> **EXERCISE PROMPT**:
From the listing below, pick out each line with the word "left".

> **THE DATA**:
•••

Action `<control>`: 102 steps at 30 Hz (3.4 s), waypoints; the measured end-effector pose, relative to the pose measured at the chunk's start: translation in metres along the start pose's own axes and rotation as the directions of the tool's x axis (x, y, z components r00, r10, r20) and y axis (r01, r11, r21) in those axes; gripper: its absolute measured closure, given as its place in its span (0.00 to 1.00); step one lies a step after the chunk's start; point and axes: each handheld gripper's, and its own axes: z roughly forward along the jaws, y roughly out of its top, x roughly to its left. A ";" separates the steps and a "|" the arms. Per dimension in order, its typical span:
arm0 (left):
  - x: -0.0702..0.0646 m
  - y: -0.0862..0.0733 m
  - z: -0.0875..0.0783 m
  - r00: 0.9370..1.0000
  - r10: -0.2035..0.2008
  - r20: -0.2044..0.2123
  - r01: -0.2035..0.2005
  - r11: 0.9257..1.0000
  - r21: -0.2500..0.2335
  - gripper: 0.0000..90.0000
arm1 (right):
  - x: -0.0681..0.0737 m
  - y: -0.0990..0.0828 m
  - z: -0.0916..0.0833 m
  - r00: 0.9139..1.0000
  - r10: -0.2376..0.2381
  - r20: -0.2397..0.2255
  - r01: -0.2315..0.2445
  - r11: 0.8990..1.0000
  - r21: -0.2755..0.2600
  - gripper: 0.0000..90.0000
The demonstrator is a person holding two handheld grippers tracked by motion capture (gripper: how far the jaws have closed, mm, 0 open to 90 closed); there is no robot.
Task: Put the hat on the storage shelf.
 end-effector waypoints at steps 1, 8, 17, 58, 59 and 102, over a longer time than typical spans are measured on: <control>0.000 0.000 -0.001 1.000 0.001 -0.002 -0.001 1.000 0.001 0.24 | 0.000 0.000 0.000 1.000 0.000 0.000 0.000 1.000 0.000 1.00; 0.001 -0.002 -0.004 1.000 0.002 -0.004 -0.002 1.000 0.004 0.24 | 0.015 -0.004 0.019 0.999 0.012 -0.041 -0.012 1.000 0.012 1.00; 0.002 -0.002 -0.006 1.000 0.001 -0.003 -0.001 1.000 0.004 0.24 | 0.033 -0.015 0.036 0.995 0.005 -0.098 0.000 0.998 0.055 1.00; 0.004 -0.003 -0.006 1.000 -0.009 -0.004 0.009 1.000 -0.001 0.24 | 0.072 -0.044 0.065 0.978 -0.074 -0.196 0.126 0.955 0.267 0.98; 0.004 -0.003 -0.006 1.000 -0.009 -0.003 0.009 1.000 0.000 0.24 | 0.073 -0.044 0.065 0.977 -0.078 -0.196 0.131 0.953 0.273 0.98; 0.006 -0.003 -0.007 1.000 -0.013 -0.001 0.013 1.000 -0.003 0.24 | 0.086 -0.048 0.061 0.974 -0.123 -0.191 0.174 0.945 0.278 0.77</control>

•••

> **WRITTEN SOLUTION**:
Action `<control>`: 102 steps at 30 Hz (3.4 s), waypoints; the measured end-effector pose, relative to the pose measured at the chunk's start: translation in metres along the start pose's own axes and rotation as the directions of the tool's x axis (x, y, z components r00, r10, r20) and y axis (r01, r11, r21) in those axes; gripper: its absolute measured closure, given as its place in its span (0.00 to 1.00); step one lies a step after the chunk's start; point and axes: each handheld gripper's, and its own axes: z roughly forward along the jaws, y roughly out of its top, x roughly to its left. A ";" separates the steps and a "|" the arms. Per dimension in order, its typical span:
arm0 (left):

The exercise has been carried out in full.